In France this combination is not authorized for marketing for a first line treatment and only patient randomized in the IFM/DFCI 2009 trial received it.
This study concerns patients previously randomized in the IFM/DFCI 2009 trial who have received bortezomib, lenalidomide and Dexamethasone combination in first line, which at progression/relapse time therapeutic opportunities remained limited and who cannot access pomalidomide under marketing authorization.
This study is a multicentre, phase 2, open label, study testing the triple combination of pomalidomide and cyclophosphamide and dexamethasone (PCD) in multiple myeloma patients who are refractory or in first progression/relapse after a first line treatment with bortezomib and lenalidomide, an IMiDs (an Immuno Modulatory Drug and a proteasome inhibitor) according to the IFM/DFCI 2009 trial.
In the IFM/DFCI trial, patients in arm A received eight cycles of the Velcade-Revlimid-Dexamethasone combination followed by 1 year of lenalidomide maintenance, patients in arm B received 3 cycles of Velcade-Revlimid-Dexamethasone combination plus melphalan 200mg/m2 with an autologous transplantation followed by 2 cycles of Velcade-Revlimid-Dexamethasone combination consolidation and 1 year of lenalidomide maintenance.

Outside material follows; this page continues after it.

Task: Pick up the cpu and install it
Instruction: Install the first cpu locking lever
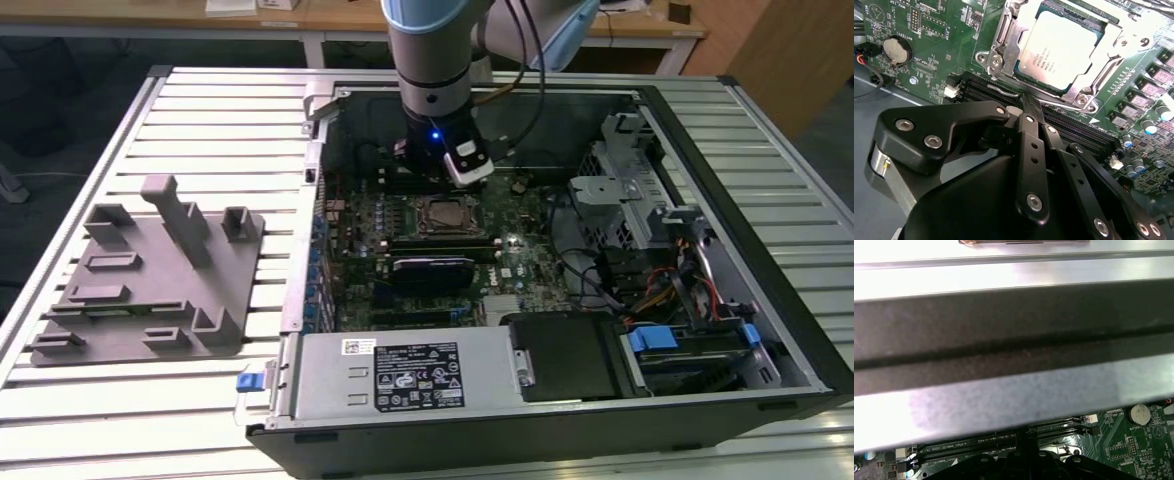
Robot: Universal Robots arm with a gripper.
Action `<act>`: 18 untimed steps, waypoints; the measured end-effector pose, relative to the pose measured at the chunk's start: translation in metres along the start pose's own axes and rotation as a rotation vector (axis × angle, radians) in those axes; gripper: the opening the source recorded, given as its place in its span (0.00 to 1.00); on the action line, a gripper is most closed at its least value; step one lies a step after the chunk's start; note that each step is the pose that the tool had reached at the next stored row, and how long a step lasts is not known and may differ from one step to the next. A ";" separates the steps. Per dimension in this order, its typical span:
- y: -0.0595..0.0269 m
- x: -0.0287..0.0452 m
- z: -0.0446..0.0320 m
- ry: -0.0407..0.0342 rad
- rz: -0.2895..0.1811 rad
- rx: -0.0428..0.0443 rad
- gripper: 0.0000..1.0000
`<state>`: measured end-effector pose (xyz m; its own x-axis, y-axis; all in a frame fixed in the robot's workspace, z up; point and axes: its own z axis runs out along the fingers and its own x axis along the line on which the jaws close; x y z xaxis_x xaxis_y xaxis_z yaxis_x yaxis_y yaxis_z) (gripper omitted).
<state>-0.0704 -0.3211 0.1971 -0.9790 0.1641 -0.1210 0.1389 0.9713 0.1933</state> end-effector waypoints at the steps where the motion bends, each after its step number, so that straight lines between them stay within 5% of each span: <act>1: 0.0000 0.0000 0.0001 -0.0001 0.000 0.0000 0.11; 18: -0.0003 -0.0017 0.0032 -0.0021 0.010 0.0014 0.11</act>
<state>-0.0682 -0.3211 0.1941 -0.9772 0.1742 -0.1211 0.1489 0.9698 0.1931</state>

This study will contain 3 treatment phases:
* Study treatment phase:
All patients will receive 4 cycles (28 days) of pomalidomide-cyclophosphamide-dexamethasone combination.
* Consolidation phase (depends on the initial randomization in the IFM/DFCI 2009 trial):
* For patients previously randomized in IFM/DFCI 2009's arm A:
* Melphalan 200 mg/m2 followed by Autologous Transplantation
* Three months after, 2 cycles of pomalidomide-cyclophosphamide-dexamethasone combination
* For patients previously randomized in IFM/DFCI 2009's arm B:
* 5 cycles of pomalidomide-cyclophosphamide-dexamethasone combination
* Maintenance phase (identical to all patients) subsequent cycles of pomalidomide and Dexamethasone until progression / relapse or discontinuation for any other reason.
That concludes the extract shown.